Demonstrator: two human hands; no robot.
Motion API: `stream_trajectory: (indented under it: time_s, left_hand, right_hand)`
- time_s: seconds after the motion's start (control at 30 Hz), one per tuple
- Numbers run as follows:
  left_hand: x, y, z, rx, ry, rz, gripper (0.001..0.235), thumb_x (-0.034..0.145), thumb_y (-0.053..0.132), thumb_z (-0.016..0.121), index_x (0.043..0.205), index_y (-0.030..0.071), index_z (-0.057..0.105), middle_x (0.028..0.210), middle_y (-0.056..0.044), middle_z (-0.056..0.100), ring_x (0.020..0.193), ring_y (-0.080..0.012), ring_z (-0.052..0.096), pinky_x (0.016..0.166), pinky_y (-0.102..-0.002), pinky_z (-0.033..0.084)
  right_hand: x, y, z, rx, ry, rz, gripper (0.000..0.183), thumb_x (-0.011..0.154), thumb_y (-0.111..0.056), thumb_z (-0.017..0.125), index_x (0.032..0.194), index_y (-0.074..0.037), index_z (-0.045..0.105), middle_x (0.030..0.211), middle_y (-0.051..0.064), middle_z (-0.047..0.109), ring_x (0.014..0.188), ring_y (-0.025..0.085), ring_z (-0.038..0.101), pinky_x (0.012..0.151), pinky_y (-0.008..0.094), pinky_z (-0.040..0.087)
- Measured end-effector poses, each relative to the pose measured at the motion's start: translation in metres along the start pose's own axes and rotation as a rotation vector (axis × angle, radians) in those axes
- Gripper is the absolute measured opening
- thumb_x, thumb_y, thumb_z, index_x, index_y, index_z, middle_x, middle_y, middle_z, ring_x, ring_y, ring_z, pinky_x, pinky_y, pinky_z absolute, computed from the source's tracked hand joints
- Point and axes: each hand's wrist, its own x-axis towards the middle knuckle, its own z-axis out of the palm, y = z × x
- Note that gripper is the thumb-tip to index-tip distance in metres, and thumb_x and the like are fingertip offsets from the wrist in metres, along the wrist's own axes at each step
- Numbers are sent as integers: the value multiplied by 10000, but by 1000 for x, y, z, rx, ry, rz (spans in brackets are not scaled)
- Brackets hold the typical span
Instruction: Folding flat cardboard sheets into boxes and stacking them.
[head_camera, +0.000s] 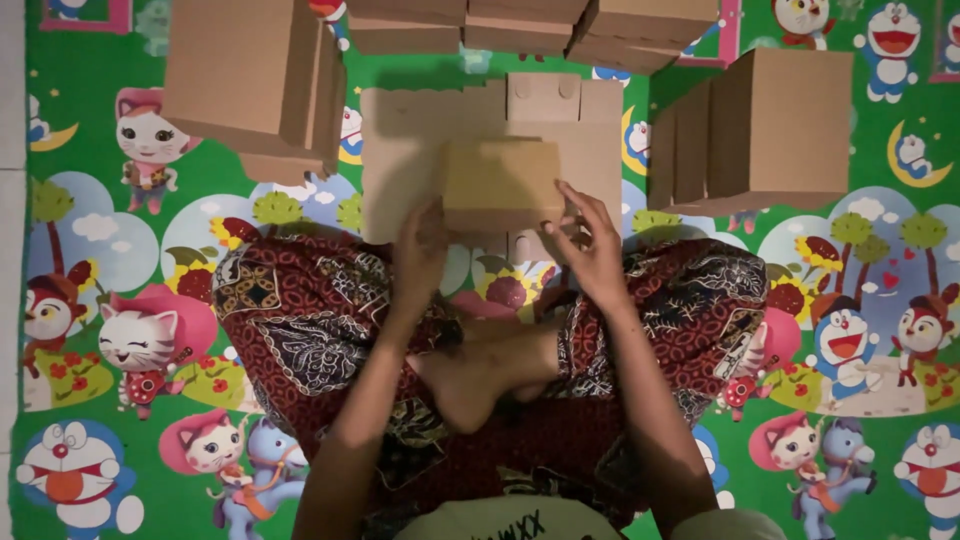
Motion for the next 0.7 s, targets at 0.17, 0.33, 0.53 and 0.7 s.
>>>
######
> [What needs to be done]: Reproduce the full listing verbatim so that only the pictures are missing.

> [Written reply]:
Demonstrator: two human hands; no robot.
Motion API: `stream_trajectory: (indented under it: time_s, left_hand, right_hand)`
- time_s: seconds after the motion's start (control at 30 Hz), one per tuple
- Numbers run as follows:
  left_hand: x, y, z, rx, ry, rz, gripper (0.001..0.235), thumb_x (-0.034..0.145), thumb_y (-0.053..0.132), thumb_z (-0.016..0.121), index_x (0.043..0.205), index_y (-0.030..0.071), index_z (-0.057..0.105), middle_x (0.028..0.210), middle_y (-0.056..0.044), middle_z (-0.056..0.100), ring_x (0.020..0.193), ring_y (-0.080..0.012), ring_z (-0.052..0.096), pinky_x (0.016..0.166), pinky_y (-0.102..-0.002), pinky_z (-0.033..0.084)
  right_hand: x, y, z, rx, ry, rz, gripper (0.000..0.183), thumb_x (-0.011..0.154), thumb_y (-0.111..0.056), thumb_z (-0.017..0.125), index_x (0.032..0.194), index_y (-0.074..0.037), index_z (-0.045..0.105), middle_x (0.030..0.211), middle_y (-0.051..0.064), middle_z (-0.047..0.109), ring_x (0.014..0.188), ring_y (-0.025..0.085), ring_z (-0.038..0.101), pinky_x (0.012..0.151), pinky_y (-0.008..0.094), pinky_z (-0.040..0.087)
- Measured end-effector poses, each relative to the pose measured at the motion's start: translation in metres along the start pose's own axes and rotation as a rotation vector (axis × angle, radians) in those axes
- Gripper is the absolute measured opening
- thumb_x, thumb_y, thumb_z, index_x, index_y, index_z, middle_x, middle_y, middle_z, ring_x, ring_y, ring_z, pinky_x, pinky_y, pinky_z absolute, computed from the source's tracked hand joints
- Point and axes: each hand's wrist, its own x-axis towards the middle knuckle, its own z-axis out of the palm, y = z × x
- Note that gripper is the thumb-tip to index-tip distance in metres, and thumb_x and the like are fingertip offsets from the wrist in metres, along the wrist's own axes at each step
- Numbers are sent as integers: the value multiplied by 10000, but by 1000 for x, y, z, rx, ry, rz (spans in brackets are not scaled)
- Brackets hold the typical span
Instruction: Folding flat cardboard sheets into boxes and stacking them.
[head_camera, +0.000s] 
Motion for the next 0.7 s, targets at 0.17, 0.33, 0.53 and 0.7 s.
>>>

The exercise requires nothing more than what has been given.